[WHAT IS BEING ASKED]
Could you reproduce every entry as it stands, leaving the pictures behind?

Extracted data entries:
_ _ _ _ _ _ _
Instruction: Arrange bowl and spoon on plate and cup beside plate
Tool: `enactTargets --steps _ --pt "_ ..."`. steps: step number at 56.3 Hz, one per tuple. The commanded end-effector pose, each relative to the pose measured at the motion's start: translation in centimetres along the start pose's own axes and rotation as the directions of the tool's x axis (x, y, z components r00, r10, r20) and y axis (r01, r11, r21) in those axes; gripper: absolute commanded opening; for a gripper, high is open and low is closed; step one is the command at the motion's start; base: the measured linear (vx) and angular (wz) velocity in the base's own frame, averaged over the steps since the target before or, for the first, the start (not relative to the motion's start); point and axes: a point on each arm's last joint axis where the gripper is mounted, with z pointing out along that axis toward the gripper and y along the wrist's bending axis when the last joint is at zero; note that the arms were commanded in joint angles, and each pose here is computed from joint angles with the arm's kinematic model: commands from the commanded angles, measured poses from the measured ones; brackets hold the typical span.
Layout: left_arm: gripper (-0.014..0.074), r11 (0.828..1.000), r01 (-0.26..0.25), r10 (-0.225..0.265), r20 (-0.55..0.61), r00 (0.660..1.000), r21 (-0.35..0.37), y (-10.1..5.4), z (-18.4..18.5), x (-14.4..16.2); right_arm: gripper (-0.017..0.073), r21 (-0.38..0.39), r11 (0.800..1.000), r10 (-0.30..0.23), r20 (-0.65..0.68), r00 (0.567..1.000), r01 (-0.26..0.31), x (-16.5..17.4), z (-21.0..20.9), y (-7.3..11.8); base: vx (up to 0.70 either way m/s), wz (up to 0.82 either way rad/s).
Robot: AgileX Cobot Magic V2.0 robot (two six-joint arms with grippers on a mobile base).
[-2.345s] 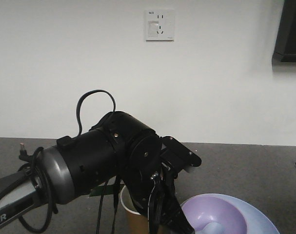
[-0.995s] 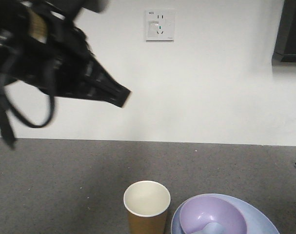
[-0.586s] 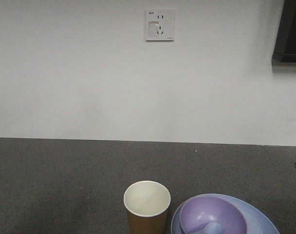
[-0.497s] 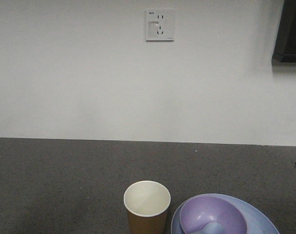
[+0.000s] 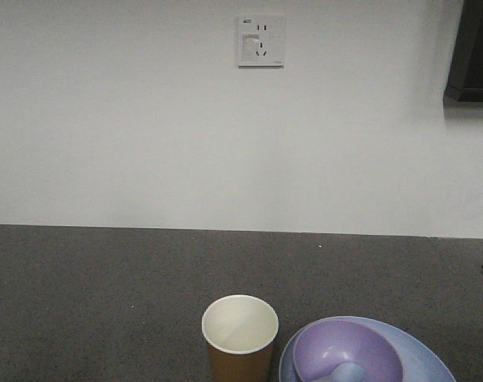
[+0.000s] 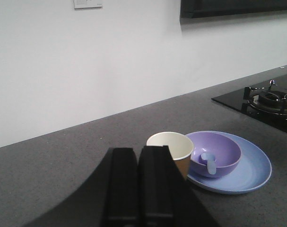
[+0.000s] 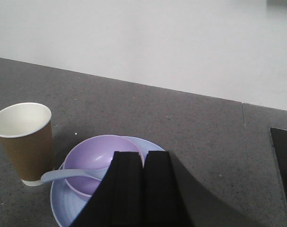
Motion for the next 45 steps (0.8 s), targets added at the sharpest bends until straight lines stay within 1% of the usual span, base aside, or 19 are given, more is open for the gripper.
enactTargets --steps 1,6,8,10,12,15,18,20,21,22,23,24,25,27,31,34,38,43,45 --pt "-0.0003 1.0 -0.009 0.006 0.102 0.995 0.027 -0.2 -0.2 -1.4 -0.0008 0.019 1.0 0.002 0.102 0.995 -0.004 -1.5 -0.3 -0.2 0.0 0.0" --pt "-0.0003 0.997 -0.076 0.073 0.116 0.991 0.025 -0.3 -0.1 -1.4 -0.0008 0.019 1.0 0.002 0.102 0.995 -0.004 -1.5 -0.3 -0.2 0.0 0.0" --pt "-0.0003 0.993 -0.114 0.111 0.129 0.985 0.014 -0.3 0.1 -1.1 -0.0008 0.019 1.0 0.002 0.102 0.995 -0.004 -1.5 -0.3 -0.2 0.0 0.0" --pt "-0.0003 0.988 -0.155 0.155 0.146 0.977 -0.01 -0.3 0.2 -0.7 -0.0008 0.019 1.0 0.002 0.102 0.995 -0.004 -1.5 -0.3 -0.2 0.0 0.0" --pt "-0.0003 0.979 -0.199 0.205 0.169 0.964 -0.053 -0.1 0.4 0.0 -0.0008 0.019 1.0 0.002 0.102 0.995 -0.004 -1.5 -0.3 -0.2 0.0 0.0" --pt "-0.0003 0.974 -0.205 0.22 0.186 0.958 -0.095 0.1 0.5 1.0 -0.0008 0.019 1.0 0.002 0.102 0.995 -0.004 -1.5 -0.3 -0.2 0.0 0.0" --pt "-0.0003 0.977 -0.161 0.189 0.213 0.959 -0.142 0.4 0.4 2.3 -0.0008 0.019 1.0 0.002 0.102 0.995 -0.004 -1.5 -0.3 -0.2 0.0 0.0" --pt "-0.0003 0.978 -0.103 0.146 0.249 0.957 -0.179 0.6 0.1 3.2 -0.0008 0.019 1.0 0.002 0.102 0.995 -0.004 -1.5 -0.3 -0.2 0.0 0.0" --pt "-0.0003 0.978 -0.084 0.132 0.251 0.959 -0.193 0.7 0.0 3.6 -0.0008 0.019 1.0 0.002 0.102 0.995 -0.004 -1.5 -0.3 -0.2 0.0 0.0" --pt "-0.0003 0.975 -0.058 0.116 0.271 0.956 -0.213 0.8 -0.1 4.2 -0.0008 0.019 1.0 0.002 0.102 0.995 -0.004 -1.5 -0.3 -0.2 0.0 0.0" --pt "-0.0003 0.974 -0.054 0.113 0.265 0.958 -0.22 0.9 0.0 4.7 -0.0008 0.019 1.0 0.002 0.102 0.995 -0.004 -1.5 -0.3 -0.2 0.0 0.0" --pt "-0.0003 0.968 -0.024 0.097 0.288 0.953 -0.249 1.0 -0.2 5.4 -0.0008 0.019 1.0 0.002 0.102 0.995 -0.004 -1.5 -0.3 -0.2 0.0 0.0" --pt "-0.0003 0.964 -0.016 0.096 0.291 0.952 -0.264 1.1 -0.3 5.8 -0.0008 0.019 1.0 0.002 0.102 0.995 -0.004 -1.5 -0.3 -0.2 0.0 0.0" --pt "-0.0003 0.955 0.017 0.073 0.292 0.954 -0.295 1.4 -0.3 7.4 -0.0008 0.019 1.0 0.002 0.102 0.995 -0.004 -1.5 -0.3 -0.2 0.0 0.0" --pt "-0.0003 0.936 0.05 0.061 0.301 0.952 -0.348 1.6 -0.6 9.8 -0.0008 0.019 1.0 0.002 0.102 0.995 -0.004 -1.5 -0.3 -0.2 0.0 0.0" --pt "-0.0003 0.924 0.084 0.027 0.283 0.959 -0.374 1.9 -0.4 12.1 -0.0008 0.019 1.0 0.002 0.102 0.995 -0.004 -1.5 -0.3 -0.2 0.0 0.0" --pt "-0.0003 0.911 0.12 -0.011 0.267 0.964 -0.395 2.1 -0.2 14.8 -0.0008 0.019 1.0 0.002 0.102 0.995 -0.004 -1.5 -0.3 -0.2 0.0 0.0" --pt "-0.0003 0.896 0.15 -0.033 0.275 0.961 -0.417 2.3 -0.1 17.3 -0.0008 0.019 1.0 0.002 0.102 0.995 -0.004 -1.5 -0.3 -0.2 0.0 0.0" --pt "-0.0003 0.892 0.152 -0.038 0.265 0.963 -0.425 2.4 0.1 18.1 -0.0008 0.019 1.0 0.002 0.101 0.995 -0.004 -1.5 -0.3 -0.2 0.0 0.0"
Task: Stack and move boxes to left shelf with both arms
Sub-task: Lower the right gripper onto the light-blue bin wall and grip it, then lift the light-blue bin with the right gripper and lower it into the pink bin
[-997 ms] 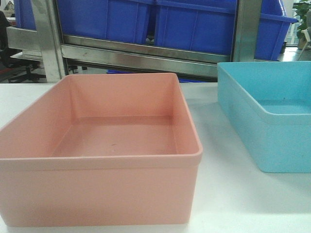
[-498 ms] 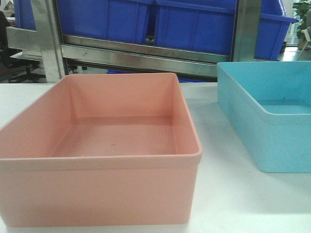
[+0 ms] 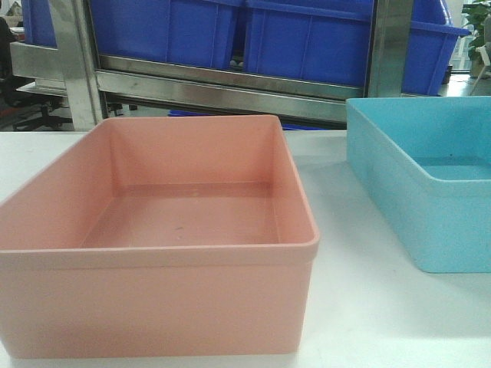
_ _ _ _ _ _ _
[SOLUTION FOR THIS EXERCISE]
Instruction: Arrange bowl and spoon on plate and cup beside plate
Tool: `enactTargets --steps _ --pt "_ ..."`. steps: step number at 56.3 Hz, one per tuple. The commanded end-effector pose, each relative to the pose measured at the motion's start: translation in centimetres along the start pose's own axes and rotation as the directions of the tool's x axis (x, y, z components r00, r10, r20) and y axis (r01, r11, r21) in those axes; gripper: absolute commanded opening; for a gripper, high is open and low is closed; step one is the command at the motion's start; base: the measured linear (vx) and angular (wz) velocity in the base's own frame, averaged over the steps since the target before or, for the first, the start (not relative to the motion's start); point and axes: a point on each arm's last joint axis where the gripper is mounted, with z pointing out along that axis toward the gripper and y along the wrist's bending axis when the last joint is at zero; note that the arms were commanded in joint angles, and each pose here is computed from joint angles with the arm's kinematic model: commands from the commanded angles, measured poses from the measured ones; brackets hold the typical span.
Layout: left_arm: gripper (-0.014..0.074), r11 (0.828..1.000), r01 (-0.26..0.25), r10 (-0.225..0.265), r20 (-0.55..0.61), r00 (0.660..1.000), r21 (-0.35..0.37), y (-10.1..5.4), z (-18.4..18.5), x (-14.4..16.2); right_arm: gripper (-0.017..0.073), r21 (-0.38..0.39), r11 (0.800..1.000), r10 (-0.30..0.23), r20 (-0.65..0.68), r00 (0.567..1.000), r01 (-0.26..0.31), x (-16.5..17.4), z (-21.0..20.9), y (-7.3..11.8); base: vx (up to 0.70 either way m/s), wz (up to 0.82 either way rad/s).
Robot: AgileX Cobot Magic V2.0 robot (two six-joint arms with grippers on a mobile base).
[-2.345s] 
[-0.995s] 
[-0.586s] 
[-0.497s] 
[+0.000s] 
[+0.000s] 
[+0.000s] 
Motion for the next 45 steps (0.8 s), targets added at the sharpest bends until straight lines stay within 1% of the usual span, base aside, or 19 are given, more is open for the gripper.
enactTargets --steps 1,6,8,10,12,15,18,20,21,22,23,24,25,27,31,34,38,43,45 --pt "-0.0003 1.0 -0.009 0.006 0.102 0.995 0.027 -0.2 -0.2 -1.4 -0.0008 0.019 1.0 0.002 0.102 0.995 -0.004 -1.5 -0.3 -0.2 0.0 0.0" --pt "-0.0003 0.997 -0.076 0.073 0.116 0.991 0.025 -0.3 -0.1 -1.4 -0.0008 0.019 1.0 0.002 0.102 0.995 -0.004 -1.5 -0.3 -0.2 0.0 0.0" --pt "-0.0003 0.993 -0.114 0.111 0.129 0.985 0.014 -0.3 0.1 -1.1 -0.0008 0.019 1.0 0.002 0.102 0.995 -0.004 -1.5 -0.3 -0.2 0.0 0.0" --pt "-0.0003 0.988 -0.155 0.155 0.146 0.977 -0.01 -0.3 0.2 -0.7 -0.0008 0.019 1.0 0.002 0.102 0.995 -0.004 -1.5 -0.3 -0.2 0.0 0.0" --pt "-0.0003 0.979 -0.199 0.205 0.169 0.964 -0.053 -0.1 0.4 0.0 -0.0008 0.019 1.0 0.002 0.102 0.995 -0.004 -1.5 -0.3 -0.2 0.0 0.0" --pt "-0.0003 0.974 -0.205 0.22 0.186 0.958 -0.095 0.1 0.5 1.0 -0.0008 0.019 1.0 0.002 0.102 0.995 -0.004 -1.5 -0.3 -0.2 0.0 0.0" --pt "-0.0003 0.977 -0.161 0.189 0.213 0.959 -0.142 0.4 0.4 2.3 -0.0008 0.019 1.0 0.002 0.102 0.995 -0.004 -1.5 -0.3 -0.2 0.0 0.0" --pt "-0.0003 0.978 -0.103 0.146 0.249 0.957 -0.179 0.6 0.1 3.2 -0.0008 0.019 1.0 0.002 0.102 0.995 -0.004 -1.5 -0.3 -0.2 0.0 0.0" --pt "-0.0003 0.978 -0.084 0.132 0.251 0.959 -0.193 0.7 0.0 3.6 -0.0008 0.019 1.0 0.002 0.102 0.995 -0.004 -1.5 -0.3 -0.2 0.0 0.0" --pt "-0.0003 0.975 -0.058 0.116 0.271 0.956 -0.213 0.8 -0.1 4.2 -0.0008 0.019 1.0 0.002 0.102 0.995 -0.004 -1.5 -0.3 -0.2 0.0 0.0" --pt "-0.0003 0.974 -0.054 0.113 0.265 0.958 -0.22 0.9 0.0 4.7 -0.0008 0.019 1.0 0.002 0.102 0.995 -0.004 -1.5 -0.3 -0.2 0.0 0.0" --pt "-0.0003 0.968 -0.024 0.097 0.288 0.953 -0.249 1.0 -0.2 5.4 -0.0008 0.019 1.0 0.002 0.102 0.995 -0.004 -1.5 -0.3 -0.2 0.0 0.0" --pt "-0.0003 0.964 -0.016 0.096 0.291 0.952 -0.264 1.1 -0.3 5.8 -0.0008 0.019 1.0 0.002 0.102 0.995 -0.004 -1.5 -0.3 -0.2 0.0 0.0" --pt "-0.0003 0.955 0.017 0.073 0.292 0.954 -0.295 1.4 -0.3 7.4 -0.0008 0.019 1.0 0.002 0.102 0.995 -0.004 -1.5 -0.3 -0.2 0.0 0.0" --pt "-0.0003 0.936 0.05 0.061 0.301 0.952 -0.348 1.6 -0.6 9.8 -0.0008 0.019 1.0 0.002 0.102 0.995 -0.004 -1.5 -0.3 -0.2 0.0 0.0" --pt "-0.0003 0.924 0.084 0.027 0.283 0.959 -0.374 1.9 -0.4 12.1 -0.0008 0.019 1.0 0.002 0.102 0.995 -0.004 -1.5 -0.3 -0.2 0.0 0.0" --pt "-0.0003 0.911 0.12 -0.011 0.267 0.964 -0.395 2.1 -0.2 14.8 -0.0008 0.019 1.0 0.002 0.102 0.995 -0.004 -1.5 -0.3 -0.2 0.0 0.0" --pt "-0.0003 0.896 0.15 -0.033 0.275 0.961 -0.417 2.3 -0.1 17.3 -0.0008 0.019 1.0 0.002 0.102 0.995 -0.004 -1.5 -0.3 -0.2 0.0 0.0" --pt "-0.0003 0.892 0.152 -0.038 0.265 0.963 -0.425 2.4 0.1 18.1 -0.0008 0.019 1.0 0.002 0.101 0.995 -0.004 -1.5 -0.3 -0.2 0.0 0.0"
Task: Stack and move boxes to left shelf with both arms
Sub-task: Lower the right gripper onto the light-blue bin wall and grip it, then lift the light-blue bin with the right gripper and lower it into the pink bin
[-997 ms] 
[-498 ms] 
[+0 ms] 

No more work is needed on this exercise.